Department of Operative, Preventive and Pediatric Dentistry, Charité - Universitätsmedizin Berlin, Aßmannshauser Str. 4-6, Berlin, 14197, Germany.
Clin Oral Investig. 2024 Oct 7;28(11):575. doi: 10.1007/s00784-024-05968-w.
The advent of artificial intelligence (AI) and large language model (LLM)-based AI applications (LLMAs) has tremendous implications for our society. This study analyzed the performance of LLMAs on solving restorative dentistry and endodontics (RDE) student assessment questions.
151 questions from a RDE question pool were prepared for prompting using LLMAs from OpenAI (ChatGPT-3.5,-4.0 and -4.0o) and Google (Gemini 1.0). Multiple-choice questions were sorted into four question subcategories, entered into LLMAs and answers recorded for analysis.

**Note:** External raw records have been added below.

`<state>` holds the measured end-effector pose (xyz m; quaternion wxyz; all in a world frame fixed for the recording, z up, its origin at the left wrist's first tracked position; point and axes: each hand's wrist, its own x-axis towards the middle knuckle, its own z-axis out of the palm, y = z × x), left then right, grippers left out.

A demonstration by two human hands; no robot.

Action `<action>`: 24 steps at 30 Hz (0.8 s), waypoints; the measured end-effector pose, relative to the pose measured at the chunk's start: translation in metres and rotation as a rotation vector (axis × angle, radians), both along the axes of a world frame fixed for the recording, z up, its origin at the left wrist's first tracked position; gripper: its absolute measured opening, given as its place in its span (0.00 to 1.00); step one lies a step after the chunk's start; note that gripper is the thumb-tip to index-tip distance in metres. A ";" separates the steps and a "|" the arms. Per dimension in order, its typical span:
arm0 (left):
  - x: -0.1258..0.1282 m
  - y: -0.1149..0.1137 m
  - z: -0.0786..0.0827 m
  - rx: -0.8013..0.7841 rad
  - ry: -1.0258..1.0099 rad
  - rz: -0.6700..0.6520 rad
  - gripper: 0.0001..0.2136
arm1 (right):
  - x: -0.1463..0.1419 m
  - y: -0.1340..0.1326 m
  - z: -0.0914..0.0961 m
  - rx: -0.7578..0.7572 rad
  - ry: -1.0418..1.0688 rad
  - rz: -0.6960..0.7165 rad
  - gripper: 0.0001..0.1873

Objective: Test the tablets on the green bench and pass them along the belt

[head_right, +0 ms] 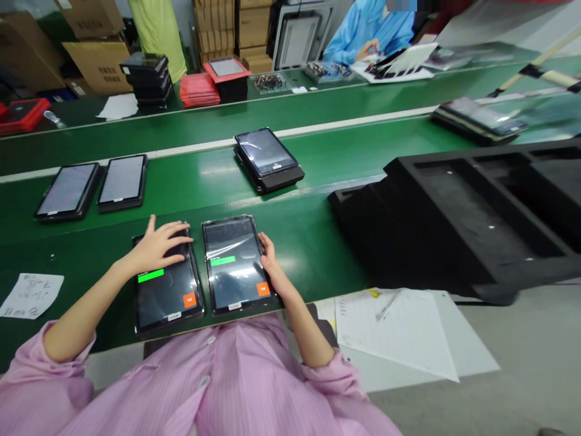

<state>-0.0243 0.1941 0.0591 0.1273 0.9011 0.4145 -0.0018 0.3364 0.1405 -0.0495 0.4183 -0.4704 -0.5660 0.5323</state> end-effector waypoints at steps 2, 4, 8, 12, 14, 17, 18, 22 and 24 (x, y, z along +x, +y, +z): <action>-0.014 -0.001 -0.003 -0.027 0.048 0.166 0.33 | -0.005 0.003 0.003 0.031 -0.077 0.052 0.46; -0.022 -0.002 -0.005 -0.095 0.089 0.234 0.41 | -0.005 0.004 0.008 0.089 -0.183 0.106 0.42; -0.022 -0.002 -0.003 -0.142 0.131 0.219 0.48 | 0.002 0.003 0.020 0.239 -0.363 0.182 0.31; -0.014 -0.001 0.004 -0.150 0.211 0.203 0.51 | 0.006 0.001 0.030 0.349 -0.538 0.118 0.22; -0.010 0.001 0.007 -0.190 0.223 0.207 0.52 | 0.006 0.006 0.032 0.386 -0.562 -0.001 0.20; -0.006 0.008 0.010 -0.264 0.204 0.179 0.51 | 0.002 0.026 0.025 0.317 -0.411 -0.207 0.20; -0.004 0.010 0.009 -0.272 0.205 0.161 0.48 | 0.001 0.034 0.021 0.250 -0.336 -0.238 0.20; 0.000 0.021 0.004 -0.268 0.213 0.126 0.42 | -0.005 0.057 0.004 0.020 -0.100 -0.233 0.20; 0.001 0.024 0.001 -0.264 0.202 0.127 0.40 | -0.007 0.059 -0.001 -0.015 -0.056 -0.255 0.20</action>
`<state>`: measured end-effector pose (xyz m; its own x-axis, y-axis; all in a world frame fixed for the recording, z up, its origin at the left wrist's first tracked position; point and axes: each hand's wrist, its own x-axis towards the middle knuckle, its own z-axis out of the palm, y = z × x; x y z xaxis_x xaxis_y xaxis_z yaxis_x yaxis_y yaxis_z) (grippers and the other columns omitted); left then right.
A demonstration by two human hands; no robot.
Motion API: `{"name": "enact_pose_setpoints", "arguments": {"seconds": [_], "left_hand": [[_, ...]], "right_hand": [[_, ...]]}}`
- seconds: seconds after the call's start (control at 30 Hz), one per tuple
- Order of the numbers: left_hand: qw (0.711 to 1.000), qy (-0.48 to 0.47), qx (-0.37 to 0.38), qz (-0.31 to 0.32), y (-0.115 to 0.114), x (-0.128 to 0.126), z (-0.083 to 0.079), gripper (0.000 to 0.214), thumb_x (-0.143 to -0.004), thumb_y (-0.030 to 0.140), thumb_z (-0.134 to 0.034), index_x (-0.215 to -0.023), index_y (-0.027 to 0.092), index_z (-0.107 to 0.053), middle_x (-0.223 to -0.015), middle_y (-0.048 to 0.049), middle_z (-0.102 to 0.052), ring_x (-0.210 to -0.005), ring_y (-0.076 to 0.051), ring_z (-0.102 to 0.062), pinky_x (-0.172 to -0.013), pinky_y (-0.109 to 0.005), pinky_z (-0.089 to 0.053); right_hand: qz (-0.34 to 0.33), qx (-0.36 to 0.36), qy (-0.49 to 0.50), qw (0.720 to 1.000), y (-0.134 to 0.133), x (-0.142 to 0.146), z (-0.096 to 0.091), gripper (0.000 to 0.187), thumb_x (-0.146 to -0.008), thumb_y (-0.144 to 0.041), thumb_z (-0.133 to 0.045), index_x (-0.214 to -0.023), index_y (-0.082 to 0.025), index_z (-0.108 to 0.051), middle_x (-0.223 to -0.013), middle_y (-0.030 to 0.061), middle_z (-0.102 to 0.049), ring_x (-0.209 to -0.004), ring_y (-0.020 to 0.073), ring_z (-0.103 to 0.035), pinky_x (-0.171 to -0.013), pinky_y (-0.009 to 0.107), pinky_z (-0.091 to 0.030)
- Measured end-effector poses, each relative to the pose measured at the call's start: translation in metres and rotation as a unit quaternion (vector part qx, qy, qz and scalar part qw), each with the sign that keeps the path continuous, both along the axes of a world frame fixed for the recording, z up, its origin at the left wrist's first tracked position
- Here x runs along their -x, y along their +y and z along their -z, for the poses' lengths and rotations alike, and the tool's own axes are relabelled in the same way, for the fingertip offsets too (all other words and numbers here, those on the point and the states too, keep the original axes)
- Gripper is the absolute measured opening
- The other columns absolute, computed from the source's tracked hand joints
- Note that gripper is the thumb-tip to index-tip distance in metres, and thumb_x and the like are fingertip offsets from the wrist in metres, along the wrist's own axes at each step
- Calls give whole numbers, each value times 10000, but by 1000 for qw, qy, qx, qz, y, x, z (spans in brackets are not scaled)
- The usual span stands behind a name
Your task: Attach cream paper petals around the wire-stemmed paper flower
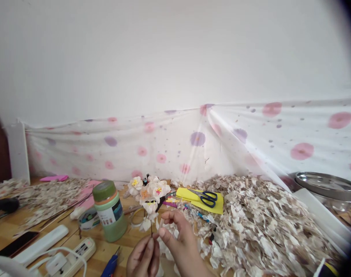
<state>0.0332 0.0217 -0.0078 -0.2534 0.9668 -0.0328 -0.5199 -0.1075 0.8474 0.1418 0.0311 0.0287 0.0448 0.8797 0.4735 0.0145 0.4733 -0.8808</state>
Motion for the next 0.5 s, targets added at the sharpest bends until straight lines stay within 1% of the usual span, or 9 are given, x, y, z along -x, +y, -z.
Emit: {"name": "enact_pose_setpoints", "arguments": {"seconds": [0.03,0.1,0.17,0.23,0.27,0.3,0.37,0.43,0.5], "left_hand": [[1000,-6,-8,4,2,2,0,421,-490,489,-829,-737,168,-716,-472,30,-573,-281,5,-300,-291,-114,-189],[999,-21,-26,21,5,5,0,395,-513,480,-823,-715,161,-707,-493,39,-568,-274,20,-280,-286,-109,-193],[998,-31,-38,48,7,8,0,356,-560,475,-803,-671,156,-690,-441,63,-507,-273,23,-255,-290,-105,-202],[995,-36,-44,77,8,10,0,349,-615,481,-770,-601,151,-656,-357,91,-391,-275,14,-234,-295,-100,-202],[994,-39,-44,90,8,10,1,362,-628,484,-759,-569,148,-638,-333,100,-344,-276,12,-222,-297,-98,-199],[993,-44,-42,100,7,9,1,369,-619,485,-765,-560,146,-633,-329,103,-335,-276,15,-216,-298,-97,-197],[992,-54,-39,103,6,9,0,360,-568,472,-803,-611,143,-664,-372,89,-419,-278,30,-225,-303,-94,-196],[994,-60,-36,88,4,8,0,369,-516,440,-841,-694,149,-700,-434,69,-506,-276,43,-252,-306,-88,-195],[995,-65,-35,73,4,8,0,376,-489,412,-860,-713,150,-709,-446,61,-531,-273,45,-275,-307,-84,-195]], "right_hand": [[-35,56,43,997,2,1,2,404,-722,-491,-678,-987,-194,-608,-926,60,-586,-922,239,-529,-823,363,-383],[-114,148,122,975,7,3,6,540,-593,-549,-761,-957,-181,-609,-865,43,-593,-874,227,-544,-801,342,-389],[-204,198,178,942,9,6,10,562,-521,-535,-812,-897,-166,-616,-794,24,-600,-806,199,-559,-786,317,-386],[-275,221,209,912,11,7,14,517,-520,-485,-836,-856,-152,-627,-749,12,-606,-737,161,-561,-757,282,-379],[-294,229,221,901,12,8,16,494,-524,-460,-844,-844,-149,-633,-738,8,-608,-710,144,-555,-733,264,-373],[-302,235,233,894,14,9,19,482,-520,-439,-853,-835,-147,-636,-731,4,-608,-687,130,-546,-704,248,-365],[-302,246,251,886,17,11,27,483,-502,-411,-870,-834,-145,-642,-725,-1,-611,-659,113,-533,-658,228,-345],[-300,252,258,883,21,14,35,497,-496,-417,-872,-844,-139,-652,-731,6,-619,-650,110,-531,-649,227,-341],[-296,255,256,884,24,15,42,509,-505,-433,-866,-864,-135,-660,-739,12,-626,-633,106,-527,-654,234,-347]]}}
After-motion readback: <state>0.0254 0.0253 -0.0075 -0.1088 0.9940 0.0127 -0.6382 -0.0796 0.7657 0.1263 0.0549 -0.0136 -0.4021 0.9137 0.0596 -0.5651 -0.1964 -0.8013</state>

P-value and chi-square statistical analyses were performed using Python 3.9.16.
The total answer accuracy of ChatGPT-4.0o was the highest, followed by ChatGPT-4.0, Gemini 1.0 and ChatGPT-3.5 (72%, 62%, 44% and 25%, respectively) with significant differences between all LLMAs except GPT-4.0 models. The performance on subcategories direct restorations and caries was the highest, followed by indirect restorations and endodontics.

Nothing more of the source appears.